▶ _WORK TO COMPLETE_
Once the line holding "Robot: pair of" is found in the listing below, write it out and each later line exactly, up to and including the one holding "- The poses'".

▶ _RECORDS FOR PROCESSING_
Start of Block
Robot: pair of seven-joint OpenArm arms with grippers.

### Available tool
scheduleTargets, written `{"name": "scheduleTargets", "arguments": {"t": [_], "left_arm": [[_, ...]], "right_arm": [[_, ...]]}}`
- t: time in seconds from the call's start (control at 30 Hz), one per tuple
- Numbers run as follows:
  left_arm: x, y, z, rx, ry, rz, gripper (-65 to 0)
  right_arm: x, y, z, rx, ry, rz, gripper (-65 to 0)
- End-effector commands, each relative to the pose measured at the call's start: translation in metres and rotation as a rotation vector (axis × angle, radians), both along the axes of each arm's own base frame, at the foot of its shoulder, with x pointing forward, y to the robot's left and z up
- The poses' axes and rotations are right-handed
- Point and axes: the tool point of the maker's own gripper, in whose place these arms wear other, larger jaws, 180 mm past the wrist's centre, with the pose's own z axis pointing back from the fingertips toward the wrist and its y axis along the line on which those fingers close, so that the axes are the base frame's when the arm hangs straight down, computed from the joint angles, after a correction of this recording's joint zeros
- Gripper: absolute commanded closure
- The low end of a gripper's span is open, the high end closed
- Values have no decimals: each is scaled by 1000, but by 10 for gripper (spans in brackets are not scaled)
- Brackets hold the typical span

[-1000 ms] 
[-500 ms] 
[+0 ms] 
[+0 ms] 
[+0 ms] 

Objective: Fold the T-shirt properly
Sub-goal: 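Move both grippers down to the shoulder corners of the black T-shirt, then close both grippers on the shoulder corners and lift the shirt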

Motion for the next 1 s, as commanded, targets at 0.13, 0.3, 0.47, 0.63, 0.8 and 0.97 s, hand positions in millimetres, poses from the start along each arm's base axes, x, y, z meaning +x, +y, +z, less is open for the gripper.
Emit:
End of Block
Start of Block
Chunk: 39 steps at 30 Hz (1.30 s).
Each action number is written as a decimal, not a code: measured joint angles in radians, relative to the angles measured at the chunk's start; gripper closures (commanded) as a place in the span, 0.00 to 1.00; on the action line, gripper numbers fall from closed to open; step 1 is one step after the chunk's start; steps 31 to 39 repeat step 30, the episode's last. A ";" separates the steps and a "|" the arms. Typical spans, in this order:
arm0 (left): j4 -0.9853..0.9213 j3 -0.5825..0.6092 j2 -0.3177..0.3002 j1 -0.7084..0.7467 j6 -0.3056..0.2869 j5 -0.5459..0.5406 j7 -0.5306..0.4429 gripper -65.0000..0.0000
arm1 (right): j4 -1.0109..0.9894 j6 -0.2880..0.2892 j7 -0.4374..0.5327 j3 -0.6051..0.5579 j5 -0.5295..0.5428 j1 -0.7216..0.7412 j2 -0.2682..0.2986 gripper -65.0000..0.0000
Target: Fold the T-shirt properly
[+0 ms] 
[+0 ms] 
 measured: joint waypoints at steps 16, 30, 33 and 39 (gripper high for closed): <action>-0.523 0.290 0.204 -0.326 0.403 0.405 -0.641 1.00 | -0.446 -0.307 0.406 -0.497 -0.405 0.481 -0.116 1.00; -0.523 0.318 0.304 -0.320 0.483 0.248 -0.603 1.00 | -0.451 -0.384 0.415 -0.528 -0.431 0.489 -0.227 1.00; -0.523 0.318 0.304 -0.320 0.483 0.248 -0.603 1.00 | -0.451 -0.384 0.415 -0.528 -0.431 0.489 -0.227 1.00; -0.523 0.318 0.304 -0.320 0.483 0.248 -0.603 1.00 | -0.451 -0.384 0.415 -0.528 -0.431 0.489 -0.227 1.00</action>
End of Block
▶ _YOUR RESPONSE_
Robot: pair of seven-joint OpenArm arms with grippers.

### Available tool
scheduleTargets, written `{"name": "scheduleTargets", "arguments": {"t": [_], "left_arm": [[_, ...]], "right_arm": [[_, ...]]}}`
- t: time in seconds from the call's start (control at 30 Hz), one per tuple
- Numbers run as follows:
  left_arm: x, y, z, rx, ry, rz, gripper (-65 to 0)
  right_arm: x, y, z, rx, ry, rz, gripper (-65 to 0)
- End-effector commands, each relative to the pose measured at the call's start: translation in metres and rotation as a rotation vector (axis × angle, radians), both along the axes of each arm's own base frame, at the foot of its shoulder, with x pointing forward, y to the robot's left and z up
- The poses' axes and rotations are right-handed

This completes the response.